TASK DIRECTIONS: Set down exactly the lines below, starting at the one that contains "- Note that" and ending at the one that contains "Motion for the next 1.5", with both of those lines included and nothing else.

INPUT DATA Block Start

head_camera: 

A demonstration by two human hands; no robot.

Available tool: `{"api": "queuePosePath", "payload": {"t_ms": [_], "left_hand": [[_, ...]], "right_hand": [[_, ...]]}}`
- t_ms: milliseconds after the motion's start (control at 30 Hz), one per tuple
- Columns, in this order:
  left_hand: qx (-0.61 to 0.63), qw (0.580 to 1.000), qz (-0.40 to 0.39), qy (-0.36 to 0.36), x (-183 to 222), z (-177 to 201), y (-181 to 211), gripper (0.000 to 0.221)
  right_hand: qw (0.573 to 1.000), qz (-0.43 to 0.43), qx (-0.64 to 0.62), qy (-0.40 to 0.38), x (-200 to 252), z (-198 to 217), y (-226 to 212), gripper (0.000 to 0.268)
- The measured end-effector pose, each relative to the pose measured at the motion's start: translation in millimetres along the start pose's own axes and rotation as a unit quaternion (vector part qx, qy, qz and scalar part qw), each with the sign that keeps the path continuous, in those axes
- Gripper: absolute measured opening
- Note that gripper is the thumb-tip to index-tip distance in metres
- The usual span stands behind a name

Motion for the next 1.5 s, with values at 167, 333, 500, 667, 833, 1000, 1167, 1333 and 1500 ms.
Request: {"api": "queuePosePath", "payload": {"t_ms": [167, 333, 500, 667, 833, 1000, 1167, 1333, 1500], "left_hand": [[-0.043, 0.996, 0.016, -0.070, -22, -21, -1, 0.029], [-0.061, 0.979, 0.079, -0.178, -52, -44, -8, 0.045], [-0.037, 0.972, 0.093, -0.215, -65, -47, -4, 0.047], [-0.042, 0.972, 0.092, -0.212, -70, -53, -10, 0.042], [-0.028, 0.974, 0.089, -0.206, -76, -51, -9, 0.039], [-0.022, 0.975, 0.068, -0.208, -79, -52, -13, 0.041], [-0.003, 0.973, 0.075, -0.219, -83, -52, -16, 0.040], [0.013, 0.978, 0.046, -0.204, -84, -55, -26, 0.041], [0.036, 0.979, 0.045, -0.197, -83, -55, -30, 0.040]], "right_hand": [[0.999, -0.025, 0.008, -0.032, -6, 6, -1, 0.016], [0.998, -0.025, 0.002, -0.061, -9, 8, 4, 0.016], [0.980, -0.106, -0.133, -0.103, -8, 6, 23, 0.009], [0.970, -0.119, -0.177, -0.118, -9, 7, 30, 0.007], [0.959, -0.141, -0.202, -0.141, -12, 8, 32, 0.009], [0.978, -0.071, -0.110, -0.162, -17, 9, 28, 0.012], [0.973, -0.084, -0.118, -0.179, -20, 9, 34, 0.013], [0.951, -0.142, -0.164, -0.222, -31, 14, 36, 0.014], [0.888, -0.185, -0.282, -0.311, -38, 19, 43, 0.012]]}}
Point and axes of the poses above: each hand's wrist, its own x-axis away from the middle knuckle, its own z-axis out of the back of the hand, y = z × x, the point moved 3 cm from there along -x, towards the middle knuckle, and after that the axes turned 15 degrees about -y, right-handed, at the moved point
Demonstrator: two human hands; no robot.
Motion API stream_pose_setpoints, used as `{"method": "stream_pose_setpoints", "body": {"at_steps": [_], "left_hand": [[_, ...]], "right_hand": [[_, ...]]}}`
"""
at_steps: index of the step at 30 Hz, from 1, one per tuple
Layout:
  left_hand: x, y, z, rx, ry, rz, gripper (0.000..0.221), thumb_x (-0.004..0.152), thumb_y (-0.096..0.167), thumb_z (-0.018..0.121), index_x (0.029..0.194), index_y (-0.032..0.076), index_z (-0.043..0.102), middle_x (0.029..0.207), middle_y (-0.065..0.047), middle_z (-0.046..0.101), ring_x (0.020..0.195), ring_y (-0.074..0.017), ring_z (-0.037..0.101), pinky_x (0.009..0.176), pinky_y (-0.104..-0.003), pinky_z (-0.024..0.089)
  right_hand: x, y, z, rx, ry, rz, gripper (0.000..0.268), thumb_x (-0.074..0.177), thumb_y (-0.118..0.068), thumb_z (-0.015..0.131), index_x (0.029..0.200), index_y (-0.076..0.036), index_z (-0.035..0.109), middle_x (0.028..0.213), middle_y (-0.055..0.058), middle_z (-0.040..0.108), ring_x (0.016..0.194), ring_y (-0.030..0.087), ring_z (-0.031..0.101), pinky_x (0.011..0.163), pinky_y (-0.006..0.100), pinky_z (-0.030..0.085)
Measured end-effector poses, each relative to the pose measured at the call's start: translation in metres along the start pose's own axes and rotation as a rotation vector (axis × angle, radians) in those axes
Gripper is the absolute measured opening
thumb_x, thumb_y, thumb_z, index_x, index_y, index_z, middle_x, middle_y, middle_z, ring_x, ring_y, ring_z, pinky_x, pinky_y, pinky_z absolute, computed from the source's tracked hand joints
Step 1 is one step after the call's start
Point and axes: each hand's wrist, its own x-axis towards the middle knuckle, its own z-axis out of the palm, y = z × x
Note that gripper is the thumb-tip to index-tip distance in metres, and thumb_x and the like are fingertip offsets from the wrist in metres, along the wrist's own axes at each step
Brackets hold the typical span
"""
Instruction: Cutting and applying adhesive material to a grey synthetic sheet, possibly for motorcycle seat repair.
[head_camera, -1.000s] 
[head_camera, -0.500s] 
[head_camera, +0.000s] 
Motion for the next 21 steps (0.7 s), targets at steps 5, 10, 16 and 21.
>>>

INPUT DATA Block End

RESPONSE TO THE EXERCISE:
- Note that gripper is the thumb-tip to index-tip distance in metres
- The usual span stands behind a name

Motion for the next 1.5 s, with values at 167, 333, 500, 667, 833, 1000, 1167, 1333 and 1500 ms.

Work on the answer is now done.